Pour la première fois, un robot peut se reproduire. Ils le font à la manière de Pac-Man

Des scientifiques américains ont construit ce robot à l’aide de l’intelligence artificielle à partir de cellules souches d’embryons de grenouilles d’eau africaines, dont le nom latin Xenopus laevis est aussi appelé xenobots.

Ils sont conçus par l’intelligence artificielle. La meilleure génération gagne

Le soi-disant algorithme évolutif, une sorte de supercalculateur, a d’abord formé une configuration 3D virtuelle de 500 à mille cellules, où il a testé les capacités locomotrices et coopératives. Les modèles les plus aboutis étaient alors réalisés directement à partir de cellules embryonnaires par des microchirurgiens.

Le Xenobot qui en résulte a une taille millimétrique et est composé de trois mille cellules. Des chercheurs de l’Université du Vermont, de l’Université Tufts et de Harvard peuvent utiliser l’intelligence artificielle pour programmer et générer des configurations capables d’effectuer des tâches simples telles que le ciblage, la capture et le déplacement de petites particules vers des cibles spécifiques.

Un jour, ils pourraient débarrasser les océans de substances toxiques ou transporter des médicaments et éliminer les cellules nocives du corps humain. De plus, lorsqu’ils sont endommagés, ils se régénèrent, se désintègrent et se décomposent quelques jours après avoir terminé la tâche.

Avenir? Ils trouvent la maladie, déterminent le stade, donnent le remède

Les scientifiques ont inventé des xénobots en janvier dernier. La première génération de robots vivants au monde est alimentée par des cellules musculaires cardiaques embryonnaires et des cellules squelettiques pulsantes. Avec leurs propres réserves d’énergie, ils durent jusqu’à dix jours.

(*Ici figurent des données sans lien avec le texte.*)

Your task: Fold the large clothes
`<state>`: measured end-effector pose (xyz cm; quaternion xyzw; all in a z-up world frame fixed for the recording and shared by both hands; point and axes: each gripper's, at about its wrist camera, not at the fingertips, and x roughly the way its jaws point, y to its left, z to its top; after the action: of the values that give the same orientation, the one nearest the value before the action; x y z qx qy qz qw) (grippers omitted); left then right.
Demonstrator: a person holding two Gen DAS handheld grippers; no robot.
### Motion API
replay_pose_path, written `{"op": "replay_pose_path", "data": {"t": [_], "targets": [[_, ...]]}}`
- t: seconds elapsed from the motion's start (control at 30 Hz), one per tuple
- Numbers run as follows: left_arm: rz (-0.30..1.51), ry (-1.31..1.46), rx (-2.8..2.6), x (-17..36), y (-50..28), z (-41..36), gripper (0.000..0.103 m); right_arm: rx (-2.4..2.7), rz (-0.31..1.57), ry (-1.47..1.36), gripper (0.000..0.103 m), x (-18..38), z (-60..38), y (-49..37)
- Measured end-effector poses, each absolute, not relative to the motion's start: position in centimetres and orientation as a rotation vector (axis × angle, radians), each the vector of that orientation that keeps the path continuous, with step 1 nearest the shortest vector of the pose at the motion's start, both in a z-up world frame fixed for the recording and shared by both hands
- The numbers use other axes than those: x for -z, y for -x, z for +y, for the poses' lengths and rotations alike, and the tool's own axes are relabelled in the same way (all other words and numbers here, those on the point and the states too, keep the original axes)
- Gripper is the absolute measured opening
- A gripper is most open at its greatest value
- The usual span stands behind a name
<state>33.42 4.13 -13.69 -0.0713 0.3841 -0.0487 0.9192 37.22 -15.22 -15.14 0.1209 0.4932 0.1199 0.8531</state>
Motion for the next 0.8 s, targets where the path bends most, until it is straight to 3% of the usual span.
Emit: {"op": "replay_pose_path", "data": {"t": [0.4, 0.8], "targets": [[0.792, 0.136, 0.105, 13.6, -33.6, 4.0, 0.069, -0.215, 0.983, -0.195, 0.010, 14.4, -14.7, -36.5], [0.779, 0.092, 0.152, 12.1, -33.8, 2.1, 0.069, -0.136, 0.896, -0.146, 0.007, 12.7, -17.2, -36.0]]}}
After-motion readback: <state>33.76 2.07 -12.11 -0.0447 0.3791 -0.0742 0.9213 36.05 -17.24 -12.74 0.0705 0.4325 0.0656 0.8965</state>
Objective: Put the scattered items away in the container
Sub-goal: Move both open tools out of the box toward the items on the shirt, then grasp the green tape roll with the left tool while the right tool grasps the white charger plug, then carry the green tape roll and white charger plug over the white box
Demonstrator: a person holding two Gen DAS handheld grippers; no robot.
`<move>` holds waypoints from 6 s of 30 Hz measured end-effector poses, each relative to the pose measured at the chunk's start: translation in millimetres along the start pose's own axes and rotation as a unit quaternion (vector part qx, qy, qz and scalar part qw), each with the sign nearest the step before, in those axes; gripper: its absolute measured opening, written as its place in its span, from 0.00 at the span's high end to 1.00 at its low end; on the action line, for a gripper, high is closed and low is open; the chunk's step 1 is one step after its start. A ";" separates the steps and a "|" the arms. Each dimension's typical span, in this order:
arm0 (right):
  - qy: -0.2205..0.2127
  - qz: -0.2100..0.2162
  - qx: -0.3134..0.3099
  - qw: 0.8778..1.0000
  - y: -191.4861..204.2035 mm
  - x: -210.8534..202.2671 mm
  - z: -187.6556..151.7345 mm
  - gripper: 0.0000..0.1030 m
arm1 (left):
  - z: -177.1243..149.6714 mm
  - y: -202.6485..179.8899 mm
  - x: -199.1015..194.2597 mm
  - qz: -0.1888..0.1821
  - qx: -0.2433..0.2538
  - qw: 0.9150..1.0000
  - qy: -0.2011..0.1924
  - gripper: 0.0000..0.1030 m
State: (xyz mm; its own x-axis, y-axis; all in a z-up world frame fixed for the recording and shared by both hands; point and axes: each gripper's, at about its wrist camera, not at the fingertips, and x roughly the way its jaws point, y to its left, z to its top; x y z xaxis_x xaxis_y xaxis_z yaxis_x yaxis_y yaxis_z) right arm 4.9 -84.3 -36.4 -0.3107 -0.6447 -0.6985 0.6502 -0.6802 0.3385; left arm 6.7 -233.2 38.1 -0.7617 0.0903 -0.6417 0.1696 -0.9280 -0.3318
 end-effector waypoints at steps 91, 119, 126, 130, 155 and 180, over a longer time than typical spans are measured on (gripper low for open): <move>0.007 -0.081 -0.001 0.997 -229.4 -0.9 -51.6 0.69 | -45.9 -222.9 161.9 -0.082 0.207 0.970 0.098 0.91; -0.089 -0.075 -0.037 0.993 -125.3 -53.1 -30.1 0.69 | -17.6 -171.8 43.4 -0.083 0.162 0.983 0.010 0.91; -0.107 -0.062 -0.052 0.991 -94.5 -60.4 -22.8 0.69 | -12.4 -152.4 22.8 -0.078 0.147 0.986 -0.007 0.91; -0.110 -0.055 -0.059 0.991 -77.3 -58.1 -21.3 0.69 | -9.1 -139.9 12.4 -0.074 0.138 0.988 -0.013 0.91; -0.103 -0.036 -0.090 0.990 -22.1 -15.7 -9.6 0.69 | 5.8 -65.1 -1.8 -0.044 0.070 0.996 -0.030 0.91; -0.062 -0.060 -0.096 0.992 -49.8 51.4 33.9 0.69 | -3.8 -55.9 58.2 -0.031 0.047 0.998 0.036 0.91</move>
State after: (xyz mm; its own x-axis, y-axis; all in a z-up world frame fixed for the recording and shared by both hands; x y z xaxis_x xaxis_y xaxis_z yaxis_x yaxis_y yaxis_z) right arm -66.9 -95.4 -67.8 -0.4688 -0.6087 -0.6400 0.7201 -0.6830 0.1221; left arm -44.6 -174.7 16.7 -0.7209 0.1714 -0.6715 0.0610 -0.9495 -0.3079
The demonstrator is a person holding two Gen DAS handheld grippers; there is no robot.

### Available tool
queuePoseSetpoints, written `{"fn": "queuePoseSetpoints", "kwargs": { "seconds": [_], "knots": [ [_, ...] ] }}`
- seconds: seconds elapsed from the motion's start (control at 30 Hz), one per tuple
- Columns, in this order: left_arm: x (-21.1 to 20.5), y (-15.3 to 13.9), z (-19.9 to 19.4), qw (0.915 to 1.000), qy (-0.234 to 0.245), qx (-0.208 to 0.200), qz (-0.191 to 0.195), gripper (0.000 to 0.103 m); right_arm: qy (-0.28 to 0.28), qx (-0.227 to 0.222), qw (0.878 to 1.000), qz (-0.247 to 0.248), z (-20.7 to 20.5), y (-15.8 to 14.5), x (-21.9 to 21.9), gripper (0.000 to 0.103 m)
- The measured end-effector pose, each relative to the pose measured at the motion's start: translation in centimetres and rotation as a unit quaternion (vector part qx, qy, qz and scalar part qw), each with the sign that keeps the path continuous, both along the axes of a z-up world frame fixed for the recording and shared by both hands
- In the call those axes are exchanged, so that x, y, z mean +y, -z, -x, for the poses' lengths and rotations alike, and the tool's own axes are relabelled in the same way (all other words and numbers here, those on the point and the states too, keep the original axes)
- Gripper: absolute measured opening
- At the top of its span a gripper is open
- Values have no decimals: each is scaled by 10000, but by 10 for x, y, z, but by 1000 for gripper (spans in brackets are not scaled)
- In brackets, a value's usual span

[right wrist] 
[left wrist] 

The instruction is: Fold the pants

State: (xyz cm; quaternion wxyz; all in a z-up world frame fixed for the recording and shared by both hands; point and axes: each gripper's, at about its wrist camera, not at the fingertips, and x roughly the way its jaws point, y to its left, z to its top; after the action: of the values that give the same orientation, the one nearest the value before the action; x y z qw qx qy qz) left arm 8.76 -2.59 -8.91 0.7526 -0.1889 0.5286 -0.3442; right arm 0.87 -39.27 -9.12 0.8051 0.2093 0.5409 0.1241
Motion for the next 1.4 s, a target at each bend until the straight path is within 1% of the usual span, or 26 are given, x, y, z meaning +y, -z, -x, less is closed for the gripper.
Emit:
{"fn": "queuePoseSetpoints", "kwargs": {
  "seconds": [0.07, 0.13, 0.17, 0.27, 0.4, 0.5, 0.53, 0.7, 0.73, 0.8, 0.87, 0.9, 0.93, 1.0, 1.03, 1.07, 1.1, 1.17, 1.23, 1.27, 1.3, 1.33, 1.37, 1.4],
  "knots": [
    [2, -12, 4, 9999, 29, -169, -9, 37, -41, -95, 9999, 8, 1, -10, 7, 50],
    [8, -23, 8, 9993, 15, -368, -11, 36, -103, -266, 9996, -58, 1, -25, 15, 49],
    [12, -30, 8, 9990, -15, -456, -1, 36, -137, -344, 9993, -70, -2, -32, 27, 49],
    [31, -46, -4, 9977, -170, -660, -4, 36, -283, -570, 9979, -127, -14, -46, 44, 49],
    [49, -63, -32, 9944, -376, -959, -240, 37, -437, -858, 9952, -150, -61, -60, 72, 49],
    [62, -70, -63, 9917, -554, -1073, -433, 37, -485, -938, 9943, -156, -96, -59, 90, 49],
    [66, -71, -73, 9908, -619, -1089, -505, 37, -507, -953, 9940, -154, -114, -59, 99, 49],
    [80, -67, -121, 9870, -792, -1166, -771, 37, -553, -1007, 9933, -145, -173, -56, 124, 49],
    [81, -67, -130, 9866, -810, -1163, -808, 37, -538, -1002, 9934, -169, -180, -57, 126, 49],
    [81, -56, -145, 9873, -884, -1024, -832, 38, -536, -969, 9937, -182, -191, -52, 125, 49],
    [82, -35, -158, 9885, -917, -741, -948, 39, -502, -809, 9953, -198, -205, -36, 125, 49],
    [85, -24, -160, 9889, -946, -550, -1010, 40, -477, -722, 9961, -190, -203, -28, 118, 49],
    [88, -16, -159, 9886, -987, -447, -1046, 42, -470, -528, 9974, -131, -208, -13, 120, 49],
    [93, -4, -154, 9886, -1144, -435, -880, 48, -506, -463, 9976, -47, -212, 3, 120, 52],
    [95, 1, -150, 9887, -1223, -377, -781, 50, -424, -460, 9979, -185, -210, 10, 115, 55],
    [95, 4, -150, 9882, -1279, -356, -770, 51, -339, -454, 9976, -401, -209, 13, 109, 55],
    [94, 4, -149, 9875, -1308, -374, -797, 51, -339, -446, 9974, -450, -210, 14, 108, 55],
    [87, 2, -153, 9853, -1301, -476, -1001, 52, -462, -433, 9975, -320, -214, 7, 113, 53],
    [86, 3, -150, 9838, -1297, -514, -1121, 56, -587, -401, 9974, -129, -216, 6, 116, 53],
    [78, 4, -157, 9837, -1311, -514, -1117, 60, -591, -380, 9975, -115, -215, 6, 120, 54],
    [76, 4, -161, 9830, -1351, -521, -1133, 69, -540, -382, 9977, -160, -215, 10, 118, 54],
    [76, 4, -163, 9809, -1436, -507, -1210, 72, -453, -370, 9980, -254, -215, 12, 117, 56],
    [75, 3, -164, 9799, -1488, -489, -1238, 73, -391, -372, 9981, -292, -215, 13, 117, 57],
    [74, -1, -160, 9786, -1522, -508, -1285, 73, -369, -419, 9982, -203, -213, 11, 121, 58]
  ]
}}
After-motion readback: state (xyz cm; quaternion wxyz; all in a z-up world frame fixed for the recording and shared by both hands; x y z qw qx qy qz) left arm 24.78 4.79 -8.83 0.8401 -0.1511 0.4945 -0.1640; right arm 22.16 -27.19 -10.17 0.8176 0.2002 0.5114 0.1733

Les chercheurs ont programmé la deuxième génération en mai de cette année pour qu’elle soit constituée des cellules elles-mêmes et pour faire pousser du mascara à leur surface, avec lequel elles bougent comme sur les pieds et s’étirent à travers les capillaires. Pour ce faire, un nouveau xenobot a développé une mémoire moléculaire. Ils peuvent, par exemple, informer à quel stade de la maladie ils sont confrontés dans le corps d’une personne. Dans un environnement riche en nutriments, par rapport à la première génération, ils peuvent durer des mois.

Réplication vers Pac-Man

Aujourd’hui, les scientifiques ont découvert une troisième génération qui a programmé une autre capacité robotique comme jamais auparavant : la reproduction. Les nouveaux xénobots sous la forme du personnage de jeu culte Pac-Man peuvent collecter des centaines de minuscules cellules dans leur « bouche » dans des boîtes de Pétri et créer de nouveaux xénobots en quelques jours. Cette méthode est appelée « réplication cinétique », écrit-il Serveur CNN.

« Si nous pouvons utiliser ce type de formabilité et de capacité des cellules pour résoudre correctement les problèmes, cela nous ouvrira de nombreuses nouvelles possibilités », a-t-il ajouté, faisant référence au domaine de la médecine régénérative, responsable de l’étude. publié et reconnu. par Science Daily Professeur d’informatique et de robotique à l’Université du Vermont, Josh Bongard.

Mais la technologie en est encore à ses balbutiements. Les capacités robotiques sont de niveau informatique depuis les années 1940. Leur développement est également suivi par des éthiciens qui vérifient qu’aucune manipulation génétique n’a lieu nulle part. Cependant, la recherche a été partiellement financée par l’agence de recherche militaire du gouvernement américain, la DARPA.